Is Plastic Bag Ordinance Effective? Evidence from Carbon Emissions in China

  •  Xiufeng Xing    
  •  Hongyu Liu    


China has enacted the ordinance of plastic shopping bags since June 1 of 2008, which stipulates the bag thickness should be greater than or equal to 25 micrometers and consumers should pay for each bag they consume. However, the overall effect of the ordinance is lower-than-expected. This paper qualifies the carbon emissions associated with plastic shopping bag consumption in a fifteen year time series. The results indicate that, except for 2008, carbon emissions are on a continuous increase during this period. With respect to carbon emissions in 2008, there does appear a local minimum. Specifically, the carbon emissions relating to plastic bags in 2008 dropped 0.87% when compared with the emissions of 2007. This is not to suggest that the ordinance is effective in the long term, just that there is a slight carbon emission reduction in 2008. The transitory reduction of carbon emissions should be more attributed to the impact of Beijing Olympic Games than the effectiveness of the ordinance in hindsight. From 2009 on, the amount of carbon dioxide emissions generated by plastic shopping bags grows by 0.7-0.8% annually.
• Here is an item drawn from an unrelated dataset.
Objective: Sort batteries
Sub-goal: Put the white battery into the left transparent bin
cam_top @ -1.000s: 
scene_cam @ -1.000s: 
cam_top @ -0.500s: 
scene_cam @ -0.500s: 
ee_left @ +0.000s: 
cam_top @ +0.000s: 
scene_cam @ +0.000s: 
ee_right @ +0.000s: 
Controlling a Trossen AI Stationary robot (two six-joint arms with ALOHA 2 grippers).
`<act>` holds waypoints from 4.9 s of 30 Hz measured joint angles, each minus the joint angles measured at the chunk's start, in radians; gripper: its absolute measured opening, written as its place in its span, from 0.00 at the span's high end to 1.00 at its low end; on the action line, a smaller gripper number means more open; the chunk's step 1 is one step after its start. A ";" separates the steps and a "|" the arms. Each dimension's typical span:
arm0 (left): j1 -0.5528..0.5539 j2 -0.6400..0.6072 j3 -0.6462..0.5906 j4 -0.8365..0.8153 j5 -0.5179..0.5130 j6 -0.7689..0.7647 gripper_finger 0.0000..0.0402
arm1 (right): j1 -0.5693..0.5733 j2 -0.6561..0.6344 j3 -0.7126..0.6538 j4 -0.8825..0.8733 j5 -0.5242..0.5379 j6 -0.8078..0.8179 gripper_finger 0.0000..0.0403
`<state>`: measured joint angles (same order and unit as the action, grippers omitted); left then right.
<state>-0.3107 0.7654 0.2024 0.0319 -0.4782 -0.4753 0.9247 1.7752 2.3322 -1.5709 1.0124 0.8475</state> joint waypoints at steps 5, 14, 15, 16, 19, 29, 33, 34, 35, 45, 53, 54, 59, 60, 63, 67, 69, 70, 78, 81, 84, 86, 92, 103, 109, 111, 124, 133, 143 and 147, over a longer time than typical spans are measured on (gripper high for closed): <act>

Also, a two-child policy has taken into effect since 2011 which results in the net increase rate of entire population by 0.05% annually. When taken Beijing 2008 Olympic Games as well as the two-child population policy effect into consideration, it thus implies that the plastic bag ordinance may not be much effective to curb the bag usage in the long run. The theoretical and practical implications of the findings are discussed.